> **REQUIRED WORK**
Omit the images and retype the records verbatim.
────────────────
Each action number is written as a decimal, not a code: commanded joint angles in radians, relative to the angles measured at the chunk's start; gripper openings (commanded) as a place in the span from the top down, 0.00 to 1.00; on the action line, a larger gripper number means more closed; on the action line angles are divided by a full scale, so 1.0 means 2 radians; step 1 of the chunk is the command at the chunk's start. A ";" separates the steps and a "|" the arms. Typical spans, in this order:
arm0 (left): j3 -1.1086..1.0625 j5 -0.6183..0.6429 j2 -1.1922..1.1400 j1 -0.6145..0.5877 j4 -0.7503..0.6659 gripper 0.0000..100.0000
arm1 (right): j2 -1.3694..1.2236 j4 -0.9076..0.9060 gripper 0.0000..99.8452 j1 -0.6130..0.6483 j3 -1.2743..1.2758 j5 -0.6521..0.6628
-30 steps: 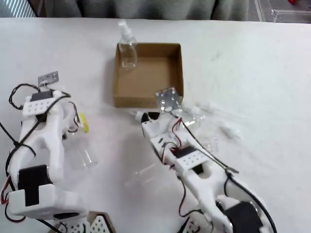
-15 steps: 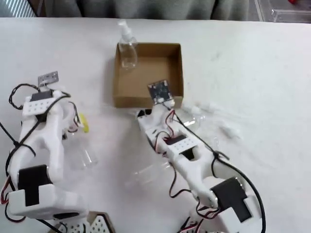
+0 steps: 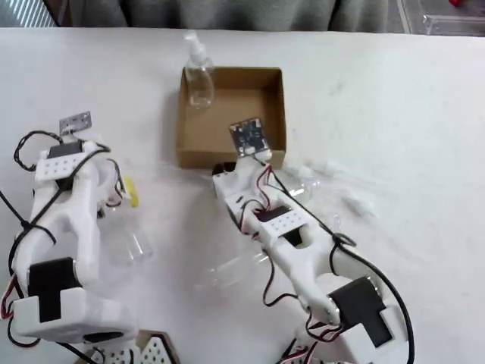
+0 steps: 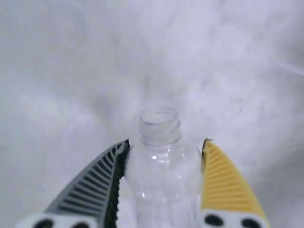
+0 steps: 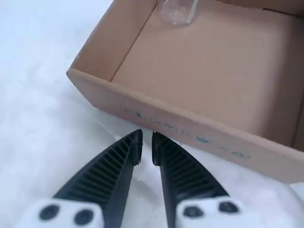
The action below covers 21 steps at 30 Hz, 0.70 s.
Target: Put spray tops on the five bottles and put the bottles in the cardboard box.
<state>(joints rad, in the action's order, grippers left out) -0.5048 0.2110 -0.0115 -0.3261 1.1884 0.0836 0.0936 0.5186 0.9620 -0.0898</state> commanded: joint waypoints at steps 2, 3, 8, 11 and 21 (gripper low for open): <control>0.025 0.003 0.026 -0.007 0.000 0.92 | -0.009 -0.037 0.97 -0.003 -0.054 -0.001; 0.025 0.003 0.026 -0.007 0.000 0.92 | -0.016 -0.051 0.97 -0.003 -0.067 -0.001; 0.024 0.003 0.026 -0.007 0.000 0.92 | -0.072 -0.112 0.97 -0.004 -0.134 -0.002; 0.024 0.003 0.026 -0.007 0.000 0.92 | -0.110 -0.121 0.97 -0.007 -0.163 -0.002; 0.022 -0.016 0.026 -0.007 -0.014 0.92 | -0.134 -0.206 0.97 0.008 -0.216 0.000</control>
<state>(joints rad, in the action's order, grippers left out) -0.5048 0.1895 -0.0115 -0.3261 1.1761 -0.1926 -0.2317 0.5155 0.5969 -0.0928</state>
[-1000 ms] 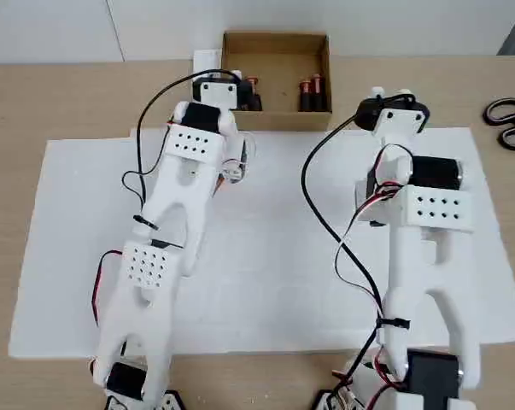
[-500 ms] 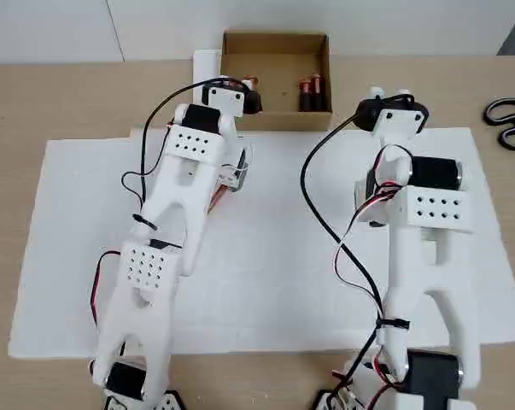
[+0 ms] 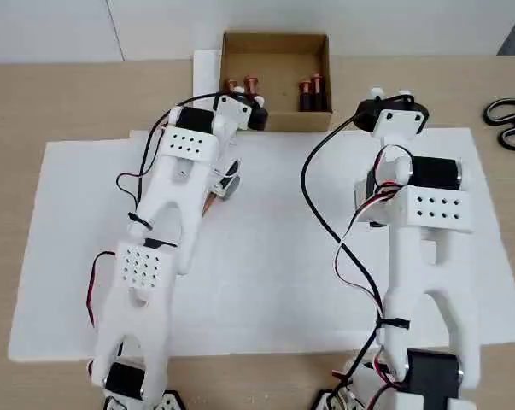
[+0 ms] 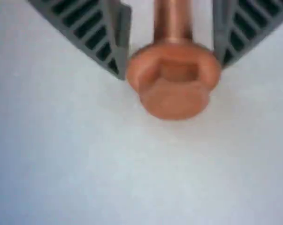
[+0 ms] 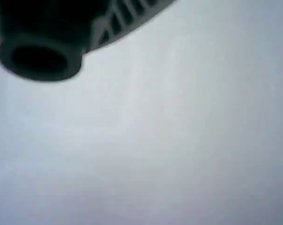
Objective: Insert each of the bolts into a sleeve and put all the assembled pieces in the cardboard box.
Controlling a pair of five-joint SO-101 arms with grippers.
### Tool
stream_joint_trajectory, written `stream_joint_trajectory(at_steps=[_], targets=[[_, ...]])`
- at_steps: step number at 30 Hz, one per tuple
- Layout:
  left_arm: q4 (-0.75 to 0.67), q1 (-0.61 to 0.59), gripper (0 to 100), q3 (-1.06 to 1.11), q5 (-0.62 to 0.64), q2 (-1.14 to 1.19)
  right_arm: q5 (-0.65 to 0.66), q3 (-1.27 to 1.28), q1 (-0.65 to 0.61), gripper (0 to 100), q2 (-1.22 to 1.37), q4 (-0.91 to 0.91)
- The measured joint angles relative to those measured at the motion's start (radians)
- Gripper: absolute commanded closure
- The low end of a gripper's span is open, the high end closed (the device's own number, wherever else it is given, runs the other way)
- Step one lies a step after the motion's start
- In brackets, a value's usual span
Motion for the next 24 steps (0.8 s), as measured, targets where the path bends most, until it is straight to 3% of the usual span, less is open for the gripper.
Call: stream_joint_trajectory(at_steps=[5,11,24], targets=[[0.0,0.0,89,0.005,0.0,-0.005,0.0,0.0,0.0,99.4,0.0,-0.003],[0.005,0.003,99,0.005,-0.002,-0.005,0.0,0.0,0.0,99.4,0.0,-0.003],[0.005,0.021,99,0.012,0.0,-0.023,0.0,0.0,0.0,99.4,0.0,-0.003]])
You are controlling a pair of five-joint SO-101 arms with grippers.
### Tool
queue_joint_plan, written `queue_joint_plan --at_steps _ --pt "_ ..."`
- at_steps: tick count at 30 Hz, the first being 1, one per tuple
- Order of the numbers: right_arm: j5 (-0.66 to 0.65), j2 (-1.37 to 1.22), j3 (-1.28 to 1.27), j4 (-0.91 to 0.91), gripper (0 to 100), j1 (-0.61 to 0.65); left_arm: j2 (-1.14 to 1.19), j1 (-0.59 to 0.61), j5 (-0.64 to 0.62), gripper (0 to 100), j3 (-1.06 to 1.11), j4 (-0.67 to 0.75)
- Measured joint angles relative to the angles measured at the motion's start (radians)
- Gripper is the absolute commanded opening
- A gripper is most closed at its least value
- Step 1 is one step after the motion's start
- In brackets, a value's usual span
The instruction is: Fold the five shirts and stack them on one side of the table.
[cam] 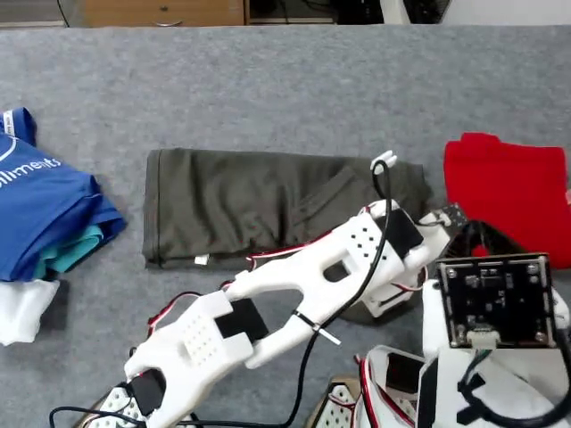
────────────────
> **EXERCISE ANSWER**
Each action number is written as a decimal, not a code: commanded joint angles in radians, relative to the angles measured at the chunk's start; gripper openings (commanded) as a place in the span from the top down, 0.00 to 1.00; on the action line, a larger gripper number means more closed; on the action line angles are divided by a full scale, so 1.0 means 2 radians; step 1 of the chunk is the command at the chunk's start. A ";" separates the steps and a "|" the arms. Typical spans, in this order:
arm0 (left): j3 -1.1086..1.0625 j5 -0.6183..0.6429 j2 -1.1922..1.1400 j1 -0.6145..0.5877 j4 -0.7503..0.6659 gripper 0.0000..100.0000
arm1 (right): j2 -1.3694..1.2236 j4 -0.9076..0.9060 gripper 0.0000..99.8452 j1 -0.6130..0.6483 j3 -1.2743..1.2758 j5 -0.6521..0.6628
-30 steps: 
-15 steps: 
+0 steps: 
+0 steps: 
+0 steps: 
The action below covers 21 steps at 30 Hz, 0.70 s.
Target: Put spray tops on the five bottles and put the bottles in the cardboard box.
<state>(joints rad, in the action's order, grippers left out) -0.5048 0.2110 -0.0115 -0.3261 1.1884 0.0836 0.0936 0.5186 0.9620 -0.0898</state> commanded: joint waypoints at steps 2, 3, 8, 11 and 21 (gripper low for open): <control>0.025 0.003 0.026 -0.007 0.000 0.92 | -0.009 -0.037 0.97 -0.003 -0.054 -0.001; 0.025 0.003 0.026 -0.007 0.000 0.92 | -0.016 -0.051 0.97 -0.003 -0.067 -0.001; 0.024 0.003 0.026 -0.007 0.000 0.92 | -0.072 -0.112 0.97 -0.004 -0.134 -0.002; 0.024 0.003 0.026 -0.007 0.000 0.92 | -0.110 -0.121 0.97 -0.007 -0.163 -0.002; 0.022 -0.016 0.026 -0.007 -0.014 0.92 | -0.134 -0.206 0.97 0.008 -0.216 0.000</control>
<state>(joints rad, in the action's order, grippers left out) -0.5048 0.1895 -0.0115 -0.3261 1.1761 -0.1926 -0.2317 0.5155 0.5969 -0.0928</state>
[-1000 ms] 
[-500 ms] 
[+0 ms] 
[+0 ms] 
[+0 ms] 
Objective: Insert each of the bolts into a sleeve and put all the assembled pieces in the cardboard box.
Controlling a pair of five-joint SO-101 arms with grippers.
### Tool
stream_joint_trajectory, written `stream_joint_trajectory(at_steps=[_], targets=[[_, ...]])`
- at_steps: step number at 30 Hz, one per tuple
- Layout:
  left_arm: q4 (-0.75 to 0.67), q1 (-0.61 to 0.59), gripper (0 to 100), q3 (-1.06 to 1.11), q5 (-0.62 to 0.64), q2 (-1.14 to 1.19)
  right_arm: q5 (-0.65 to 0.66), q3 (-1.27 to 1.28), q1 (-0.65 to 0.61), gripper (0 to 100), q2 (-1.22 to 1.37), q4 (-0.91 to 0.91)
- The measured joint angles relative to those measured at the motion's start (radians)
- Gripper: absolute commanded closure
- The low end of a gripper's span is open, the high end closed (the device's own number, wherever else it is given, runs the other way)
- Step one lies a step after the motion's start
- In brackets, a value's usual span
Motion for the next 24 steps (0.8 s), as measured, targets where the path bends most, until it is straight to 3% of the usual span, less is open for the gripper.
Call: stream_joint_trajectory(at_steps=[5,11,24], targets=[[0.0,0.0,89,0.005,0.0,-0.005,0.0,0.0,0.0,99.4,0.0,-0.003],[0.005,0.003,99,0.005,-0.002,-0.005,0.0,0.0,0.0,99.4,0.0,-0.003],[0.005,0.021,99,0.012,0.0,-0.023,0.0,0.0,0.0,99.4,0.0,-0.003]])
You are controlling a pair of five-joint SO-101 arms with grippers.
### Tool
queue_joint_plan, written `queue_joint_plan --at_steps _ --pt "_ ..."`
- at_steps: tick count at 30 Hz, the first being 1, one per tuple
- Order of the numbers: right_arm: j5 (-0.66 to 0.65), j2 (-1.37 to 1.22), j3 (-1.28 to 1.27), j4 (-0.91 to 0.91), gripper (0 to 100), j1 (-0.61 to 0.65); left_arm: j2 (-1.14 to 1.19), j1 (-0.59 to 0.61), j5 (-0.64 to 0.62), gripper (0 to 100), j3 (-1.06 to 1.11), j4 (-0.67 to 0.75)
- Measured joint angles relative to the angles measured at the motion's start (radians)
- Gripper is the absolute commanded opening
- A gripper is most closed at its least value
- Step 1 is one step after the motion's start
- In brackets, a value's usual span
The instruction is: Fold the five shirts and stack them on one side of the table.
[cam] 

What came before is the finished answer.